==== Excerpted data ====
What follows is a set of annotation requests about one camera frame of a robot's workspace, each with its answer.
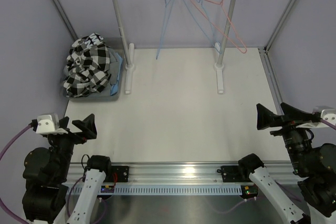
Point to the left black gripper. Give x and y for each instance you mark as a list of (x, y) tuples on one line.
[(87, 126)]

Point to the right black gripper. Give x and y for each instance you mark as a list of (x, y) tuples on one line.
[(265, 118)]

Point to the light blue shirt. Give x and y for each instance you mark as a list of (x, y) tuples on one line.
[(118, 77)]

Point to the black white checkered shirt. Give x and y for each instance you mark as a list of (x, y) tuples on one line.
[(87, 68)]

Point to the pink wire hanger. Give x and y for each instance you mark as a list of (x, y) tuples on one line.
[(213, 26)]

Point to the blue hanger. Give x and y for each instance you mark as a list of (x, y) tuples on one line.
[(199, 14), (168, 5)]

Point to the grey shirt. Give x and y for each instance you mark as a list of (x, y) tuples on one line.
[(114, 66)]

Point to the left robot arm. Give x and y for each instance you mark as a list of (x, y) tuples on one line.
[(46, 171)]

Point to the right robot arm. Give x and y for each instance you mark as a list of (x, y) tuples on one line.
[(314, 165)]

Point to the white and silver clothes rack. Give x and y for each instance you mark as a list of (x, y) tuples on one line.
[(129, 50)]

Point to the clear grey plastic bin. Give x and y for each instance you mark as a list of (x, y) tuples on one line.
[(108, 94)]

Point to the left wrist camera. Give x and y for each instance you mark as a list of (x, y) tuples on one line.
[(48, 124)]

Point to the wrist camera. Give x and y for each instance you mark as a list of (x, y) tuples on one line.
[(48, 124), (325, 114)]

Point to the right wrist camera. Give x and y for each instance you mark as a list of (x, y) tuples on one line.
[(325, 114)]

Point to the aluminium mounting rail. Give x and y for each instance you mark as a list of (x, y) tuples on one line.
[(196, 173)]

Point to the slotted cable duct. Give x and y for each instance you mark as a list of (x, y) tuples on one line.
[(173, 190)]

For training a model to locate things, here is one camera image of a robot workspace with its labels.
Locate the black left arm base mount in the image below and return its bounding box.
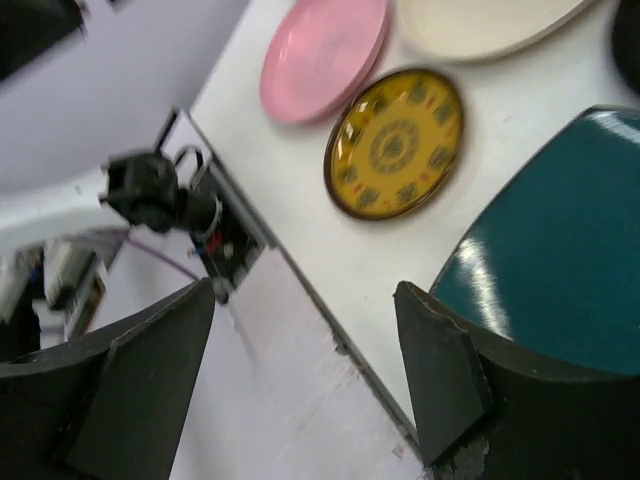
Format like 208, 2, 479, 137
187, 161, 268, 304

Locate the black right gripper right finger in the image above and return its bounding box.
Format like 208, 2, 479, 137
394, 281, 639, 479

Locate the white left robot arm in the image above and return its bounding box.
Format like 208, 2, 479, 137
1, 152, 221, 479

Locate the black round plate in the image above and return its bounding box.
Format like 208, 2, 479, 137
611, 0, 640, 95

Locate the yellow patterned round plate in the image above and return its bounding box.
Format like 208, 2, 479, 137
323, 67, 465, 221

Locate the teal square plate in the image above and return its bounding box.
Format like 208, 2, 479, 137
430, 107, 639, 375

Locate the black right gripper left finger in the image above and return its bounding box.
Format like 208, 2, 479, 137
1, 279, 215, 479

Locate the cream white round plate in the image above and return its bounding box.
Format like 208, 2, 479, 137
396, 0, 591, 63

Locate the pink round plate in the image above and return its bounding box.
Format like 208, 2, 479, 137
260, 0, 390, 125
====
> [Exercise instructions]: The answer should be an exact copy of the material, with its pictures removed.

> [Your response]:
What follows is a set of annotation requests about one camera frame of a robot's workspace, each with its answer.
Point to the left black gripper. Give x and y for each instance you mark as a list of (x, y) tuples on one line.
[(87, 126)]

Point to the right black gripper. Give x and y for each instance you mark as a list of (x, y) tuples on one line.
[(265, 118)]

Point to the light blue shirt. Give x and y for each instance you mark as a list of (x, y) tuples on one line.
[(118, 77)]

Point to the black white checkered shirt. Give x and y for each instance you mark as a list of (x, y) tuples on one line.
[(87, 68)]

Point to the pink wire hanger. Give x and y for each instance you mark as a list of (x, y) tuples on one line.
[(213, 26)]

Point to the blue hanger. Give x and y for each instance you mark as a list of (x, y) tuples on one line.
[(199, 14), (168, 5)]

Point to the grey shirt. Give x and y for each instance you mark as a list of (x, y) tuples on one line.
[(114, 66)]

Point to the left robot arm. Give x and y for each instance you mark as a list of (x, y) tuples on one line.
[(46, 171)]

Point to the right robot arm. Give x and y for each instance you mark as a list of (x, y) tuples on one line.
[(314, 165)]

Point to the white and silver clothes rack. Give x and y for each instance you mark as a list of (x, y) tuples on one line.
[(129, 50)]

Point to the clear grey plastic bin. Give x and y for each instance you mark as a list of (x, y) tuples on one line.
[(108, 94)]

Point to the left wrist camera. Give x and y for each instance you mark as a list of (x, y) tuples on one line.
[(48, 124)]

Point to the wrist camera. Give x and y for each instance you mark as a list of (x, y) tuples on one line.
[(48, 124), (325, 114)]

Point to the right wrist camera. Give x and y for each instance you mark as a list of (x, y) tuples on one line.
[(325, 114)]

Point to the aluminium mounting rail. Give x and y for each instance you mark as a list of (x, y) tuples on one line.
[(196, 173)]

Point to the slotted cable duct. Give x and y for each instance you mark as a list of (x, y) tuples on one line.
[(173, 190)]

For training a model to locate things, here is one camera image of a robot workspace with its labels.
Locate the black left arm base mount in the image below and return its bounding box.
Format like 208, 2, 479, 137
187, 161, 268, 304

Locate the black right gripper right finger in the image above and return its bounding box.
Format like 208, 2, 479, 137
394, 281, 639, 479

Locate the white left robot arm in the image above and return its bounding box.
Format like 208, 2, 479, 137
1, 152, 221, 479

Locate the black round plate in the image above and return its bounding box.
Format like 208, 2, 479, 137
611, 0, 640, 95

Locate the yellow patterned round plate in the image above and return its bounding box.
Format like 208, 2, 479, 137
323, 67, 465, 221

Locate the teal square plate in the image above and return its bounding box.
Format like 208, 2, 479, 137
430, 107, 639, 375

Locate the black right gripper left finger in the image above and return its bounding box.
Format like 208, 2, 479, 137
1, 279, 215, 479

Locate the cream white round plate in the image above and return its bounding box.
Format like 208, 2, 479, 137
396, 0, 591, 63

Locate the pink round plate in the image above and return its bounding box.
Format like 208, 2, 479, 137
260, 0, 390, 125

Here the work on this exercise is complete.